## What you are asked to do
Search the entries below for "target". Report each line where it occurs.

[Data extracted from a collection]
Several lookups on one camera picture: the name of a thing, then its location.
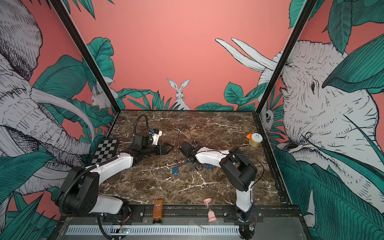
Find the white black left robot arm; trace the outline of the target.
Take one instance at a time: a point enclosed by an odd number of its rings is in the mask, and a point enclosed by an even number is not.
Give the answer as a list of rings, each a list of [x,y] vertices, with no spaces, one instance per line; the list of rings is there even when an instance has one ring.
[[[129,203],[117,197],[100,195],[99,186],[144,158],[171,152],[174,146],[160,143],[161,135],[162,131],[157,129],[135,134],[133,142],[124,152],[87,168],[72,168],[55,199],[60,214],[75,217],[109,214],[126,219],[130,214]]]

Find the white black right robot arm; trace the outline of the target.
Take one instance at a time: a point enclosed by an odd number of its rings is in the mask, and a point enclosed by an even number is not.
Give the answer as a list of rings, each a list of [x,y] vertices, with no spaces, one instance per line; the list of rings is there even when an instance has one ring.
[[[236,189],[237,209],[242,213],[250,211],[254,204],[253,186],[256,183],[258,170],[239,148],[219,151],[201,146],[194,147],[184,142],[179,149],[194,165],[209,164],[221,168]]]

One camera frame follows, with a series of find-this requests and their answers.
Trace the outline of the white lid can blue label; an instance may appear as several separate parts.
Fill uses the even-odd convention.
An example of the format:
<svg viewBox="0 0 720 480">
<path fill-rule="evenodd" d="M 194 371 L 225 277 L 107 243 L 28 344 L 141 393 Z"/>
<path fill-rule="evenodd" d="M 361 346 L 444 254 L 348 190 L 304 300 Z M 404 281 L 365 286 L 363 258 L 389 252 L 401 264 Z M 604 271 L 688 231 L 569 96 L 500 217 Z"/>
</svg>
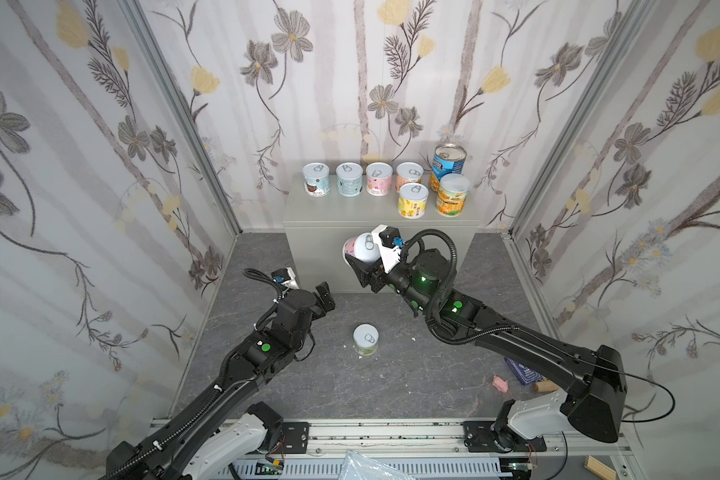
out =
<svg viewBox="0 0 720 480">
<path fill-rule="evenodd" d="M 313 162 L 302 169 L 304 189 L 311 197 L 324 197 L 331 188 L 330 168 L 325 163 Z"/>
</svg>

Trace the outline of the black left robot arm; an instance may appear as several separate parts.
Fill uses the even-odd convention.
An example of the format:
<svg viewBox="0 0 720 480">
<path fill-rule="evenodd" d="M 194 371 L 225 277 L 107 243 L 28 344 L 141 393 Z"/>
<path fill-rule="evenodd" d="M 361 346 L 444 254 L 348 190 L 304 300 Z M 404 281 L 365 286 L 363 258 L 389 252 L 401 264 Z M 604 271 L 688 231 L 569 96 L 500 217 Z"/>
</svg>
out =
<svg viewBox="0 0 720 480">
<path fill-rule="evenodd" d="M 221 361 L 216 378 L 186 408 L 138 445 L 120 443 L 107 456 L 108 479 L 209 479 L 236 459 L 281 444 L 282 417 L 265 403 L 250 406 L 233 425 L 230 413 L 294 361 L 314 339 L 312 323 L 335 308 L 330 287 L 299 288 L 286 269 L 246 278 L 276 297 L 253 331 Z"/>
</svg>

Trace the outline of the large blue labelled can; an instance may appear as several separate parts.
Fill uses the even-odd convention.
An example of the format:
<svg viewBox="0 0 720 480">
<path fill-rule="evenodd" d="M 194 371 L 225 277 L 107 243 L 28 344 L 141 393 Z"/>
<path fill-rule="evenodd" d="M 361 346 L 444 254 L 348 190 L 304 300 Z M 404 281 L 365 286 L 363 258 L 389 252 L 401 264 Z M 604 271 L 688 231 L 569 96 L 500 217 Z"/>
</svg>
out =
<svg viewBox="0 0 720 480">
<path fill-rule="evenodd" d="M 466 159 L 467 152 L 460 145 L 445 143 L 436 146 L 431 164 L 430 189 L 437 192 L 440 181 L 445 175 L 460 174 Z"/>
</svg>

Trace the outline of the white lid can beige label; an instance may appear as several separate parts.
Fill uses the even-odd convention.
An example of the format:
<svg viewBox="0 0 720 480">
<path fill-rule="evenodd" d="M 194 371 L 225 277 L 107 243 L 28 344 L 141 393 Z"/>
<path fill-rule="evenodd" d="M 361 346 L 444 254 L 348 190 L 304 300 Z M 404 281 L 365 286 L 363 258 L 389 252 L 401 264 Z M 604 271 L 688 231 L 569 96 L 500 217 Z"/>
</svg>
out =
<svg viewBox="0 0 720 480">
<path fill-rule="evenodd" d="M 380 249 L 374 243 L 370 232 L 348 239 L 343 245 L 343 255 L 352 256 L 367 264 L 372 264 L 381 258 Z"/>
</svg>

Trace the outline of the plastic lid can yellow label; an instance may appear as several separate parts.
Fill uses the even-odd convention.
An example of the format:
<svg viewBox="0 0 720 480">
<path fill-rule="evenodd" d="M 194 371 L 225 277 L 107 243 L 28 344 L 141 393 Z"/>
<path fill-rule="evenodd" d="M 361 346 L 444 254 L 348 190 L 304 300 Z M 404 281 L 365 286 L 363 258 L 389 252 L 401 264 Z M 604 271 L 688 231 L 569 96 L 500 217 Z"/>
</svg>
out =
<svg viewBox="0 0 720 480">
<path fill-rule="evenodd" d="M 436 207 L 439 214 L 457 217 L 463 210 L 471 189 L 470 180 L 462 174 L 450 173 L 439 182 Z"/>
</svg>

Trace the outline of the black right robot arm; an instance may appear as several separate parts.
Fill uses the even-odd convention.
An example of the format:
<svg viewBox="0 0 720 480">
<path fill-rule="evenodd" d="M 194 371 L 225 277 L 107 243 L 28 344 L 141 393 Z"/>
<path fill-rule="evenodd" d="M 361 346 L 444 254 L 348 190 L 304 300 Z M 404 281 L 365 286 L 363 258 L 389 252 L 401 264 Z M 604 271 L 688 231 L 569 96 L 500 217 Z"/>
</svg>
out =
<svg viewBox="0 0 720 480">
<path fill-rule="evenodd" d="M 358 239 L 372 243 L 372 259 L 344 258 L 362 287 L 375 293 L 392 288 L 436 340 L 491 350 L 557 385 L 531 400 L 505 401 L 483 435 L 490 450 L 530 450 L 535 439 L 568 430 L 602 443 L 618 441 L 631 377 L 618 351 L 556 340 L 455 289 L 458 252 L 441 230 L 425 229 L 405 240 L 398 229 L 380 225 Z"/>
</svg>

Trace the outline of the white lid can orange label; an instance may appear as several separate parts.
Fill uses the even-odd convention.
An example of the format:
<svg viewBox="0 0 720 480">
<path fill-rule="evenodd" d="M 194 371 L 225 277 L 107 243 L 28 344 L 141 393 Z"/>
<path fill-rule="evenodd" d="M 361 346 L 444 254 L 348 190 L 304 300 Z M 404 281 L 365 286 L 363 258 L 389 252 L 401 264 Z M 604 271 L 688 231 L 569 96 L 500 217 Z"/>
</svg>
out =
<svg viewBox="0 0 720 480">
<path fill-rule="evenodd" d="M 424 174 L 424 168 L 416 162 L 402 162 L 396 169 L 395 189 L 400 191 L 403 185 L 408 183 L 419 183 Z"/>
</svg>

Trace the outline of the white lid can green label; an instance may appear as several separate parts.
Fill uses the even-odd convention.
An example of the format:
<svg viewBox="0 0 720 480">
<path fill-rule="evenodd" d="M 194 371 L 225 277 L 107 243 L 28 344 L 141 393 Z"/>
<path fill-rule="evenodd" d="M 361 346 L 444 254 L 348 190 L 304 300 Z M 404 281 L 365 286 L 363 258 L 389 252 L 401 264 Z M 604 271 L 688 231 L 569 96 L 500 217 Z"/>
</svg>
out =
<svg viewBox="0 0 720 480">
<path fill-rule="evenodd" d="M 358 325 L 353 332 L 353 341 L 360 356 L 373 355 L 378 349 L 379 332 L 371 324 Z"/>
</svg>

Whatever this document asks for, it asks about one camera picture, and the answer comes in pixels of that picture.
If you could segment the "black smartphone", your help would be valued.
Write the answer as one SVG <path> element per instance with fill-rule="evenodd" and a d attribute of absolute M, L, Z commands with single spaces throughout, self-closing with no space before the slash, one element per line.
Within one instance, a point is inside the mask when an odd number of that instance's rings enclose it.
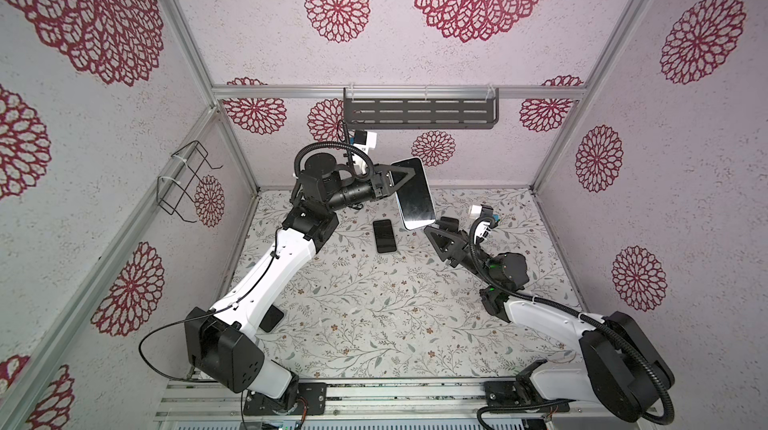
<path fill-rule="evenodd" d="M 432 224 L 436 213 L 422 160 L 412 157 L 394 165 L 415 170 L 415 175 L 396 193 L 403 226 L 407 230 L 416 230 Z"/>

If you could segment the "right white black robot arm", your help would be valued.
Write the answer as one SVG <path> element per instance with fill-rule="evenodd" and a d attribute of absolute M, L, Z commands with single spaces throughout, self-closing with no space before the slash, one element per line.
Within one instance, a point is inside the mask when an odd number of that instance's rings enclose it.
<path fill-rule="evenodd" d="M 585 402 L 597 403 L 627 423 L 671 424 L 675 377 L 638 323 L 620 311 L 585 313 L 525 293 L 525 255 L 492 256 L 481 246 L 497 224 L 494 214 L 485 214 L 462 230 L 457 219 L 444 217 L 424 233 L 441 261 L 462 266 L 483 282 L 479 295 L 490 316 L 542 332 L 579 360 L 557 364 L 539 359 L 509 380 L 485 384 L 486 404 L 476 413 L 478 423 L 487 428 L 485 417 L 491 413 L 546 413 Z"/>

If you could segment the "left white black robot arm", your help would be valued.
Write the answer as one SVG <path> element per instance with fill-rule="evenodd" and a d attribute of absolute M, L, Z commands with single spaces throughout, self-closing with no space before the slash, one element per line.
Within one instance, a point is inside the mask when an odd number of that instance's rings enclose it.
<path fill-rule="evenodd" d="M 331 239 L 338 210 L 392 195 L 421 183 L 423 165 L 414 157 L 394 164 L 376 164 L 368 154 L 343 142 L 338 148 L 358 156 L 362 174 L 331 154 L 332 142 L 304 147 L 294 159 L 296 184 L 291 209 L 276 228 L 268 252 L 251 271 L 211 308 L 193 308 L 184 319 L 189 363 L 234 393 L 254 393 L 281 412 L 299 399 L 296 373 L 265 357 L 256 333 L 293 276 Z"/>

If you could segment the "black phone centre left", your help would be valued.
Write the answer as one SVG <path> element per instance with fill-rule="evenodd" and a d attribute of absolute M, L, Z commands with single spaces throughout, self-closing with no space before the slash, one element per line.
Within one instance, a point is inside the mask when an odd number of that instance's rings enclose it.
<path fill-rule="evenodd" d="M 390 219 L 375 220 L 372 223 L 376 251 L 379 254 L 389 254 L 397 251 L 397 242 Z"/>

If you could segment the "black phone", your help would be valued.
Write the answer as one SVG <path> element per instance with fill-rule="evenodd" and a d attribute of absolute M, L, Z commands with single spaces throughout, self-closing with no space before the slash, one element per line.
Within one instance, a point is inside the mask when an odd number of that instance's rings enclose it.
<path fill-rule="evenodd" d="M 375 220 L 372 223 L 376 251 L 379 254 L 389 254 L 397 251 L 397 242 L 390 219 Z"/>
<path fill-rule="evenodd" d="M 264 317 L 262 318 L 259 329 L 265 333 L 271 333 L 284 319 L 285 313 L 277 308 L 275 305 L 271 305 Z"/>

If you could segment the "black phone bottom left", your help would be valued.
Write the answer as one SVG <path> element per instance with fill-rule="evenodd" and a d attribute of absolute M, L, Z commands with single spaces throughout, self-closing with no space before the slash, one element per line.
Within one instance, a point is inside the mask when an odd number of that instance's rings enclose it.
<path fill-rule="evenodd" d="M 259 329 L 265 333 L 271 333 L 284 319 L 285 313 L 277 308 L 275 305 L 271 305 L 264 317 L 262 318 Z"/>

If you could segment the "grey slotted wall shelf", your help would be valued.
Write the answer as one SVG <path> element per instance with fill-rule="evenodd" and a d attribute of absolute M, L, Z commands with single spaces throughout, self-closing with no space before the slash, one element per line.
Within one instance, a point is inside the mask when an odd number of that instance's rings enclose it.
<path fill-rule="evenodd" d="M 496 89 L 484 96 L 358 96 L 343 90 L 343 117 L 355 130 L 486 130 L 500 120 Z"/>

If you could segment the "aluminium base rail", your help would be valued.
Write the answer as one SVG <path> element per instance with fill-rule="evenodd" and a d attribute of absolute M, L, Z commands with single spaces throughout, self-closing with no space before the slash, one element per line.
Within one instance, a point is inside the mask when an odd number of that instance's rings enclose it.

## Written answer
Find the white black left robot arm; trace the outline of the target.
Find the white black right robot arm; trace the outline of the target.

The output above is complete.